▶ **Your task**:
For this exercise, reproduce the entries below exactly, but only from the line containing "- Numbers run" through the line containing "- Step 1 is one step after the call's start", both included.
Start of Record excerpts
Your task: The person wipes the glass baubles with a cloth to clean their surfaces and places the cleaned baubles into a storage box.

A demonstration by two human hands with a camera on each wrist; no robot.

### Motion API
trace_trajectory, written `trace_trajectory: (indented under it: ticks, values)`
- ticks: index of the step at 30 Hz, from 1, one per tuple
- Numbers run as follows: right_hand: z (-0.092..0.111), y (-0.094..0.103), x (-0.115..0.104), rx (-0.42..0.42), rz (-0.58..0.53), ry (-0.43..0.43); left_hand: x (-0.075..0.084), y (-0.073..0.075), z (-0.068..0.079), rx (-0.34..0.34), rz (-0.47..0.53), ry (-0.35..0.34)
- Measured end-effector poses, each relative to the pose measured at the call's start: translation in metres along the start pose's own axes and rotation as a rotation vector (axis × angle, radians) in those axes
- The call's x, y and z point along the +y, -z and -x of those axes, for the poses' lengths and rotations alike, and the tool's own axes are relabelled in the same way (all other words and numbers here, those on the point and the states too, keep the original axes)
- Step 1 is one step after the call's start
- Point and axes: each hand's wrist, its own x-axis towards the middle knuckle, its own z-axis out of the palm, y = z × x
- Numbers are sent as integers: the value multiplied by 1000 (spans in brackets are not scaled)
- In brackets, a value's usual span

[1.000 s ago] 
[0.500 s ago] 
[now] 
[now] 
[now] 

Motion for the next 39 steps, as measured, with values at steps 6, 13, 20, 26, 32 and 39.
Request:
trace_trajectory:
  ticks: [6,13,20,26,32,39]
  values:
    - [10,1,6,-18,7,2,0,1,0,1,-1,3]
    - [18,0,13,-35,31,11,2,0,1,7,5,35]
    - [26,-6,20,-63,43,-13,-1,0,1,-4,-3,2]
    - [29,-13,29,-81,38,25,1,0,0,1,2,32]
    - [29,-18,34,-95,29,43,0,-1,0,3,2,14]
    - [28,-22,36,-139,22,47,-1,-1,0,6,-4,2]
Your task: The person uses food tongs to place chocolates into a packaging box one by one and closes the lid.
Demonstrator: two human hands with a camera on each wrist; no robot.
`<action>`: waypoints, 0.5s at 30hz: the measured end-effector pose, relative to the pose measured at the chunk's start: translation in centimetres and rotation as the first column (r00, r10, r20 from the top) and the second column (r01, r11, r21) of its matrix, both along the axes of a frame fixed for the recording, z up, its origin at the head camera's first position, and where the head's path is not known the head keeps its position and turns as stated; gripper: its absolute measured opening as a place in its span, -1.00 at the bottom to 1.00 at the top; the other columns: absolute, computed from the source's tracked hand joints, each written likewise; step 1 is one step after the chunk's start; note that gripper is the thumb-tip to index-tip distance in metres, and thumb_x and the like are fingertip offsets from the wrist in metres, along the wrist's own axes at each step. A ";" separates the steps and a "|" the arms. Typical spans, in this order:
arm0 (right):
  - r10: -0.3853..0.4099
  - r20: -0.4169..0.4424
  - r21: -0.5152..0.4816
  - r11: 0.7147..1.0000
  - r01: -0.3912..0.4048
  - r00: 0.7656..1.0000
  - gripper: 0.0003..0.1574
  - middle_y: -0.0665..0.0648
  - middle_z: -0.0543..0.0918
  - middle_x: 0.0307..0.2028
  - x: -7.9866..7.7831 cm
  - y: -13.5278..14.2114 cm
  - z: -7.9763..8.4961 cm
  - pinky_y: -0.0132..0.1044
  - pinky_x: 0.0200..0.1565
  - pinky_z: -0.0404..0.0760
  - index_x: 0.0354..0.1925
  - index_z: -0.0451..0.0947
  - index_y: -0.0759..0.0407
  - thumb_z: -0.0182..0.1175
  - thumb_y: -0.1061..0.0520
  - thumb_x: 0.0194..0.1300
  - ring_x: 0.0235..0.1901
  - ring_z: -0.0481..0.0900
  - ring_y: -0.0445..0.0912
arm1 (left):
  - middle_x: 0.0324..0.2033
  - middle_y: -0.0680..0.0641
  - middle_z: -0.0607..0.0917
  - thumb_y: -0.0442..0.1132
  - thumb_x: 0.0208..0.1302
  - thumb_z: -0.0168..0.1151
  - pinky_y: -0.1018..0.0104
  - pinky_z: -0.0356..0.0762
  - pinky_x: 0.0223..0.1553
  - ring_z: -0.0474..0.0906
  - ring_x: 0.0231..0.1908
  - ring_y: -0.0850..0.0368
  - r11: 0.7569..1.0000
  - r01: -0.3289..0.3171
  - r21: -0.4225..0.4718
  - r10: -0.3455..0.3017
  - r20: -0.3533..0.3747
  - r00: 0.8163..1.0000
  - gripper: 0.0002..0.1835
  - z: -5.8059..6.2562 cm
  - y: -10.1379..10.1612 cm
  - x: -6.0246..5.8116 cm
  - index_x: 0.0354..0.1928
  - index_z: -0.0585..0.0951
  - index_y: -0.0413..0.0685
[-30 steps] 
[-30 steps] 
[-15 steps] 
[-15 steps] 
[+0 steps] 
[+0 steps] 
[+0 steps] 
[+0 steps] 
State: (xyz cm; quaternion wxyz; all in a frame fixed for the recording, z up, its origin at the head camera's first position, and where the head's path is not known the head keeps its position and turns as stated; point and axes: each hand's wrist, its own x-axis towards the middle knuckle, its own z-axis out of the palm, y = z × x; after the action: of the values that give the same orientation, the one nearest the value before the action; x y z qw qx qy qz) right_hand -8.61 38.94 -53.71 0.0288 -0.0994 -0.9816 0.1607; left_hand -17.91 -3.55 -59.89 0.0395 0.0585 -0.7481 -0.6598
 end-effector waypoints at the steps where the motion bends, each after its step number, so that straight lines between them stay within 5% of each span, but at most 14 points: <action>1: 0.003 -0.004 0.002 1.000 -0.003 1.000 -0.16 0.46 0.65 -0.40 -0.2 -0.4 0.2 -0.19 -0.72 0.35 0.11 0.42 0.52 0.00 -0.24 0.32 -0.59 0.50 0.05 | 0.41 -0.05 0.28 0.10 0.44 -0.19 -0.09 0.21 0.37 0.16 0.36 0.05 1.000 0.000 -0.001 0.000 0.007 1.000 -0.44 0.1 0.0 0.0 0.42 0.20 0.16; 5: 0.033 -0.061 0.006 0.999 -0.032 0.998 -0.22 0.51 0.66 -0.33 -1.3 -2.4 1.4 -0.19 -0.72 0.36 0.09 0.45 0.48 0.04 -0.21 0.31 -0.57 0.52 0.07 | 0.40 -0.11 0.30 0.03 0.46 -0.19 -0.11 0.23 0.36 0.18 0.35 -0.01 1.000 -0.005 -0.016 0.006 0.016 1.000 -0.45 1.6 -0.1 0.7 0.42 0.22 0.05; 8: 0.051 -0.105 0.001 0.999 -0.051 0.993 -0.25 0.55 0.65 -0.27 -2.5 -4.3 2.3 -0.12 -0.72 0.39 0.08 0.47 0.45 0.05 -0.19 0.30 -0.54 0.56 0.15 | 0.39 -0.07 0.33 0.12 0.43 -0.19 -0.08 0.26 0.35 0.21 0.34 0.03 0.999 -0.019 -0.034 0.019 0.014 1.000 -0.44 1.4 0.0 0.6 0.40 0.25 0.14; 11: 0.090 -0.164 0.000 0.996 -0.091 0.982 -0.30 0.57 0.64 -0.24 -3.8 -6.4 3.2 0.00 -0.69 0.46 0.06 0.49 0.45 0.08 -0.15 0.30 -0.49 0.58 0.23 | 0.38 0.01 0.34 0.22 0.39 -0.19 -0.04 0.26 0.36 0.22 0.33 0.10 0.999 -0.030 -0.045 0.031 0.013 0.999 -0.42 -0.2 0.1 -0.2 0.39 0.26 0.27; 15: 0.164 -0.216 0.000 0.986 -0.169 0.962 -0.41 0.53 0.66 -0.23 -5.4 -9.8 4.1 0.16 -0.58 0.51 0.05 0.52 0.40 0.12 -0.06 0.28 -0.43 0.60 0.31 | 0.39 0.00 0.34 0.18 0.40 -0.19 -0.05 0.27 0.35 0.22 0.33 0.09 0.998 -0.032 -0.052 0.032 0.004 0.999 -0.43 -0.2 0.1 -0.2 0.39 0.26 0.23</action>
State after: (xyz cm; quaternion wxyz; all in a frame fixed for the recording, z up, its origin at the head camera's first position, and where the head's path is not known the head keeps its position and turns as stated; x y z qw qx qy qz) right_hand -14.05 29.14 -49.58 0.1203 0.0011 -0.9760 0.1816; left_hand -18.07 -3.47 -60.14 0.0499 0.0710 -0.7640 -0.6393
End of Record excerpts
▶ **Answer to this exercise**:
- Numbers run as follows: right_hand: z (-0.092..0.111), y (-0.094..0.103), x (-0.115..0.104), rx (-0.42..0.42), rz (-0.58..0.53), ry (-0.43..0.43); left_hand: x (-0.075..0.084), y (-0.073..0.075), z (-0.068..0.079), rx (-0.34..0.34), rz (-0.47..0.53), ry (-0.35..0.34)
- Measured end-effector poses, each relative to the pose measured at the call's start: translation in metres along the start pose's own axes and rotation as a rotation vector (axis × angle, radians) in those axes
- The call's x, y and z point along the +y, -z and -x of those axes, for the poses' lengths and rotations alike, and the tool's own axes are relabelled in the same way (all other words and numbers here, those on the point and the states too, keep the original axes)
- Step 1 is one step after the call's start

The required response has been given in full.